= Problem =
Write out the listing exactly as it is given.

= Exercise data =
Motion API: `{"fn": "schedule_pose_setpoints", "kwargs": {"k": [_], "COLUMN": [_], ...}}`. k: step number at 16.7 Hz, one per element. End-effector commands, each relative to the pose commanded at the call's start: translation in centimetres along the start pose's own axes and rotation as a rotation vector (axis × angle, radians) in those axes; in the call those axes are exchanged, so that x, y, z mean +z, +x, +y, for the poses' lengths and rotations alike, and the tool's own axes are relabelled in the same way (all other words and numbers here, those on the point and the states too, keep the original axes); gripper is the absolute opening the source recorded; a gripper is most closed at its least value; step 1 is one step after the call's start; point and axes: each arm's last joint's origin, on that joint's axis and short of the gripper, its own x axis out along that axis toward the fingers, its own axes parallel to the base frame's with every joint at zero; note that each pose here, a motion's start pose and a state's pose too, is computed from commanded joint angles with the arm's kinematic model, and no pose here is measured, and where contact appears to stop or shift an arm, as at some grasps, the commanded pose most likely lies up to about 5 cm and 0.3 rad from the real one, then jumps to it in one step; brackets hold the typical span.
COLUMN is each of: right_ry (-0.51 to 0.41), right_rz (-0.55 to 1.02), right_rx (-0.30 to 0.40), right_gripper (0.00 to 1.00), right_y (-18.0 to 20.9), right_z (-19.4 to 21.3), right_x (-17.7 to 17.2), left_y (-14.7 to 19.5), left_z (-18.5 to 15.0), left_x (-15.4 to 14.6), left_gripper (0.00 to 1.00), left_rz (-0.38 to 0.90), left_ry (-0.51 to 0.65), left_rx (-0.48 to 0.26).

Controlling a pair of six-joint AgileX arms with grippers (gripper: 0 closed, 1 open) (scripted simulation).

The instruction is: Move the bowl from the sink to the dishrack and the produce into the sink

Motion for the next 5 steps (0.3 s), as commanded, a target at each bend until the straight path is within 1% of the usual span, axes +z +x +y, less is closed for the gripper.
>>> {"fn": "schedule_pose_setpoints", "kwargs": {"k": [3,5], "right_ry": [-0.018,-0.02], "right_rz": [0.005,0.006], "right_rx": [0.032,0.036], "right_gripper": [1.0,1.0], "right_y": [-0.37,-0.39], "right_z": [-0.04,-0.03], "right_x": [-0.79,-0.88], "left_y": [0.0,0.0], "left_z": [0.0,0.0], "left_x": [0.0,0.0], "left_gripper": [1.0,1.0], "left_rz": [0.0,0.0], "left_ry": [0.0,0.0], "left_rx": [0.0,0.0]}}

= Solved problem =
Motion API: `{"fn": "schedule_pose_setpoints", "kwargs": {"k": [_], "COLUMN": [_], ...}}`. k: step number at 16.7 Hz, one per element. End-effector commands, each relative to the pose commanded at the call's start: translation in centimetres along the start pose's own axes and rotation as a rotation vector (axis × angle, radians) in those axes; in the call those axes are exchanged, so that x, y, z mean +z, +x, +y, for the poses' lengths and rotations alike, and the tool's own axes are relabelled in the same way (all other words and numbers here, those on the point and the states too, keep the original axes); gripper is the absolute opening the source recorded; a gripper is most closed at its least value; step 1 is one step after the call's start; point and axes: each arm's last joint's origin, on that joint's axis and short of the gripper, its own x axis out along that axis toward the fingers, its own axes parallel to the base frame's with every joint at zero; note that each pose here, a motion's start pose and a state's pose too, is computed from commanded joint angles with the arm's kinematic model, and no pose here is measured, and where contact appears to stop or shift an arm, as at some grasps, the commanded pose most likely lies up to about 5 cm and 0.3 rad from the real one, then jumps to it in one step; brackets hold the typical span.
COLUMN is each of: right_ry (-0.51 to 0.41), right_rz (-0.55 to 1.02), right_rx (-0.30 to 0.40), right_gripper (0.00 to 1.00), right_y (-18.0 to 20.9), right_z (-19.4 to 21.3), right_x (-17.7 to 17.2), left_y (-14.7 to 19.5), left_z (-18.5 to 15.0), left_x (-15.4 to 14.6), left_gripper (0.00 to 1.00), left_rz (-0.38 to 0.90), left_ry (-0.51 to 0.65), left_rx (-0.48 to 0.26).

Controlling a pair of six-joint AgileX arms with grippers (gripper: 0 closed, 1 open) (scripted simulation).

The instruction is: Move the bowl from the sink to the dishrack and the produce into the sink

Motion for the next 5 steps (0.3 s), as commanded, a target at each bend until the straight path is within 1% of the usual span, axes +z +x +y, less is closed for the gripper.
>>> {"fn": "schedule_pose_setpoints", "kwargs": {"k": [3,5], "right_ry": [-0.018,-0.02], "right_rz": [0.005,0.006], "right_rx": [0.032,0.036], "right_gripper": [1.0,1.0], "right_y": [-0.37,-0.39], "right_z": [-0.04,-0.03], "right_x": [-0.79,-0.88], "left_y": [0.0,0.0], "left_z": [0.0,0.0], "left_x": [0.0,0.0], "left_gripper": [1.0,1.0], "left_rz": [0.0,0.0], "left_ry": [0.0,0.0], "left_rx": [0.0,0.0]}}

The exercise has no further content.